The most common of the demyelinating diseases is MS, but there are a family of rare, inherited disorders that interfere with myelin production and are fatal in early childhood. Dr. Wernig has successfully modeled Pelizaeus-Merzbacher Disease in the laboratory to speed discovery and advance therapeutic options.
See Dr. Wernig’s interview with our CEO here.
Dr. Wernig is an Associate Professor of Pathology at the Institute for Stem Cell Biology and Regenerative Medicine at Stanford University. He graduated with an M.D. Ph.D. from the Technical University of Munich where he trained in developmental genetics in the lab of Rudi Balling.
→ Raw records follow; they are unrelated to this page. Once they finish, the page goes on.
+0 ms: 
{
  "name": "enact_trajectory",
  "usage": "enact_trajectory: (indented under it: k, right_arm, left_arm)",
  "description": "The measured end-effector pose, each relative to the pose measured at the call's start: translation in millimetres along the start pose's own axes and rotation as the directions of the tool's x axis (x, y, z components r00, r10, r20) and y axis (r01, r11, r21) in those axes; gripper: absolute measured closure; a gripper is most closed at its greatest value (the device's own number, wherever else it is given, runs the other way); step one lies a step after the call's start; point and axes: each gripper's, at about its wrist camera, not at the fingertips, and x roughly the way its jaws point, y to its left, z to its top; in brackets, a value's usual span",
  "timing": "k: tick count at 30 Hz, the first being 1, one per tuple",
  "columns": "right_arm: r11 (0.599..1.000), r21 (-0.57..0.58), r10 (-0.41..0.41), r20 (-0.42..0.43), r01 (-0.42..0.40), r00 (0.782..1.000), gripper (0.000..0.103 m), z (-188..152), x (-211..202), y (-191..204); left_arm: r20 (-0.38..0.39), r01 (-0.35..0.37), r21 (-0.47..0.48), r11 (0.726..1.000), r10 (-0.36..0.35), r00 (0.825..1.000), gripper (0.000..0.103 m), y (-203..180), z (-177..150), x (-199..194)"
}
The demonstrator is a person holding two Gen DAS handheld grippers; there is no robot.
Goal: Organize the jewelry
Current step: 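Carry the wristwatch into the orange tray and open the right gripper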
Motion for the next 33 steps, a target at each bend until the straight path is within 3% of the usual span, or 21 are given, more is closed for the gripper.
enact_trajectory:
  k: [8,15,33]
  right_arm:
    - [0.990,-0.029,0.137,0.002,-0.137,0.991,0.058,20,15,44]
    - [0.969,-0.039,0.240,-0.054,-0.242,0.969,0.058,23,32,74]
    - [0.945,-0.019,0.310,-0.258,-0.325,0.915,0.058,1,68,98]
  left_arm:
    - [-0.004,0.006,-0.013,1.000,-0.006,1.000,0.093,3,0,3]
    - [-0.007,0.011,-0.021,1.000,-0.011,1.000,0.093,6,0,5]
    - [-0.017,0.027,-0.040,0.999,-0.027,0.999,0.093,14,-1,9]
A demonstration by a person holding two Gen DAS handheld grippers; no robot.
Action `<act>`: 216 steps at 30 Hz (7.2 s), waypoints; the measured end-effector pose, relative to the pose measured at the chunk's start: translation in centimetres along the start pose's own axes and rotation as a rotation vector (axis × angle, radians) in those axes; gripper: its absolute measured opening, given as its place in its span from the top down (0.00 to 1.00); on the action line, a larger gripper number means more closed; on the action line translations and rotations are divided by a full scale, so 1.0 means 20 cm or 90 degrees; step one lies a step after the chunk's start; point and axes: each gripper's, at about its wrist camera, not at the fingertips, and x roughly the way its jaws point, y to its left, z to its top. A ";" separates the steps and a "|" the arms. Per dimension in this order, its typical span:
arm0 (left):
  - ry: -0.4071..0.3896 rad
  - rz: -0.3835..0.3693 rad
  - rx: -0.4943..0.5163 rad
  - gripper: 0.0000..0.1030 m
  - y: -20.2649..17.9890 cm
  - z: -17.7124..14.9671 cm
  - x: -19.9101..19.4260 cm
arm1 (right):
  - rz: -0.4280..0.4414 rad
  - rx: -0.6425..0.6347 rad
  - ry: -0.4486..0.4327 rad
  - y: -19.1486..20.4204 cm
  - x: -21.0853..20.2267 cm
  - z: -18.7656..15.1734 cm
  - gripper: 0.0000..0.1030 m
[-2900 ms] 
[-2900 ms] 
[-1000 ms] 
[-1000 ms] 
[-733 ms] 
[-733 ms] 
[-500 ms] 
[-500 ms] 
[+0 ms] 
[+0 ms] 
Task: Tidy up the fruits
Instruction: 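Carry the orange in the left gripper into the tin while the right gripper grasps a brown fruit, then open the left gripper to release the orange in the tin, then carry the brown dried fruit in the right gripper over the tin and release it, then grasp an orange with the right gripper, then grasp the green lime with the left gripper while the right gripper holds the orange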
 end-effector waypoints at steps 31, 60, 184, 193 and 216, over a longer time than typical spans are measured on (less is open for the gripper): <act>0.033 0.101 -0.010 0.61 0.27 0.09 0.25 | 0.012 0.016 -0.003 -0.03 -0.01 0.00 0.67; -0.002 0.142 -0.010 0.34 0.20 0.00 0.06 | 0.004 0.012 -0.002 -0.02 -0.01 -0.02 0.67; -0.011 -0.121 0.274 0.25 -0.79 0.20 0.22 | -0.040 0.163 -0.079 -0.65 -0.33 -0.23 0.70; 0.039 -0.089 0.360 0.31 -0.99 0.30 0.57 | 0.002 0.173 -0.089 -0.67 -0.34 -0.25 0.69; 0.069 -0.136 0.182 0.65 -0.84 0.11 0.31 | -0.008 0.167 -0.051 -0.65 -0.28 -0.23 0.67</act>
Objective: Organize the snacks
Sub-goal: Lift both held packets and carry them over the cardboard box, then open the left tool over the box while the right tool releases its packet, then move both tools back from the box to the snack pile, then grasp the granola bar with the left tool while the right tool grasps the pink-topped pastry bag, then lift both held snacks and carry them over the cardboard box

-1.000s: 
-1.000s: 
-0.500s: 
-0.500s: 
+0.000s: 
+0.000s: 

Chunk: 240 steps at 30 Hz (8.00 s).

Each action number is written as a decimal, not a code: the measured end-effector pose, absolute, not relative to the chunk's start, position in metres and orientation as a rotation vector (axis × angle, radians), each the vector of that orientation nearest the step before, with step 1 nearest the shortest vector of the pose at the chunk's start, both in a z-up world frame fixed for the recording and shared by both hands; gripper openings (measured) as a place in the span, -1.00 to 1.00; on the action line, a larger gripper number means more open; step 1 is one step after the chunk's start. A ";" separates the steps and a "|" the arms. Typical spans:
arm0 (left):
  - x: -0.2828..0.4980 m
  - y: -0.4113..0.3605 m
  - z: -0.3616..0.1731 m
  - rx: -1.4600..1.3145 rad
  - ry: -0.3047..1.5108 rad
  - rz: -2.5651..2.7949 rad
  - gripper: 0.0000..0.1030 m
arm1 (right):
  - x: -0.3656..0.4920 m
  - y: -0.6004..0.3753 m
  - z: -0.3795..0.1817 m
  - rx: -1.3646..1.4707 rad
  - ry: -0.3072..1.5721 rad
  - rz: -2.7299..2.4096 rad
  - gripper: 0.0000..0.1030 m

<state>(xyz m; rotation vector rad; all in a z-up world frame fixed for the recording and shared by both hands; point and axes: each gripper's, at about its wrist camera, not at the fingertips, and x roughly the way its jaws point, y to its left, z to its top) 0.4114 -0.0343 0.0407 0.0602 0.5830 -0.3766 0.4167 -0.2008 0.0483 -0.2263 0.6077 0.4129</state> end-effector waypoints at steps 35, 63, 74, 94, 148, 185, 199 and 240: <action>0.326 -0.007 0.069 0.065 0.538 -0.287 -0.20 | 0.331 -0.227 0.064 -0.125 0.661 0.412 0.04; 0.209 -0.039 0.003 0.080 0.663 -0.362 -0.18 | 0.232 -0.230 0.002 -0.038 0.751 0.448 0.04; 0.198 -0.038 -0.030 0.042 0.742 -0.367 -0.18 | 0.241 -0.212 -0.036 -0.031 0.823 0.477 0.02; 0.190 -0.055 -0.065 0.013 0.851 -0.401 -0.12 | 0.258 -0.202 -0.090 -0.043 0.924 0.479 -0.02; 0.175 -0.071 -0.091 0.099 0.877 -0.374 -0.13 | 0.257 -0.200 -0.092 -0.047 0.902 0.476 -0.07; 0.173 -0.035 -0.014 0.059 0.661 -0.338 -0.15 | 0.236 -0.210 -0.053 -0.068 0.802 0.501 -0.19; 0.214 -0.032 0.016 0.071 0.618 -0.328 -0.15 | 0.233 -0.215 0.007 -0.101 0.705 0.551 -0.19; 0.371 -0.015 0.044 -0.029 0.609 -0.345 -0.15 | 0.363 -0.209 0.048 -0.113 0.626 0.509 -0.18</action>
After completing his residency in Neuropathology and General Pathology at the University of Bonn, he then became a postdoctoral fellow in the lab of Dr. Rudolf Jaenisch at the Whitehead Institute for Biomedical Research/ MIT in Cambridge, MA.
In 2008, Dr. Wernig joined the faculty of the Institute for Stem Cell Biology and Regenerative Medicine at Stanford University.
He received an NIH Pathway to Independence Award, the Cozzarelli Prize for Outstanding Scientific Excellence from the National Academy of Sciences U.S.A., the Outstanding Investigator Award from the International Society for Stem Cell Research, the New York Stem Cell Foundation Robertson Stem Cell Prize, and more recently has been named a HHMI Faculty Scholar.
Dr. Wernig’s lab is interested in pluripotent stem cell biology and the molecular determinants of neural cell fate decisions. His laboratory was the first to generate functional neuronal cells reprogrammed directly from skin fibroblasts, which he termed induced neuronal (iN) cells.
The lab is now working on identifying the molecular mechanisms underlying induced lineage fate changes, the phenotypic consequences of disease-causing mutations in human neurons and other neural lineages as well as the development of novel therapeutic gene targeting and cell transplantation-based strategies for a variety of monogenetic diseases. He is also a co-founder of the Neuroscience company NeuCyte.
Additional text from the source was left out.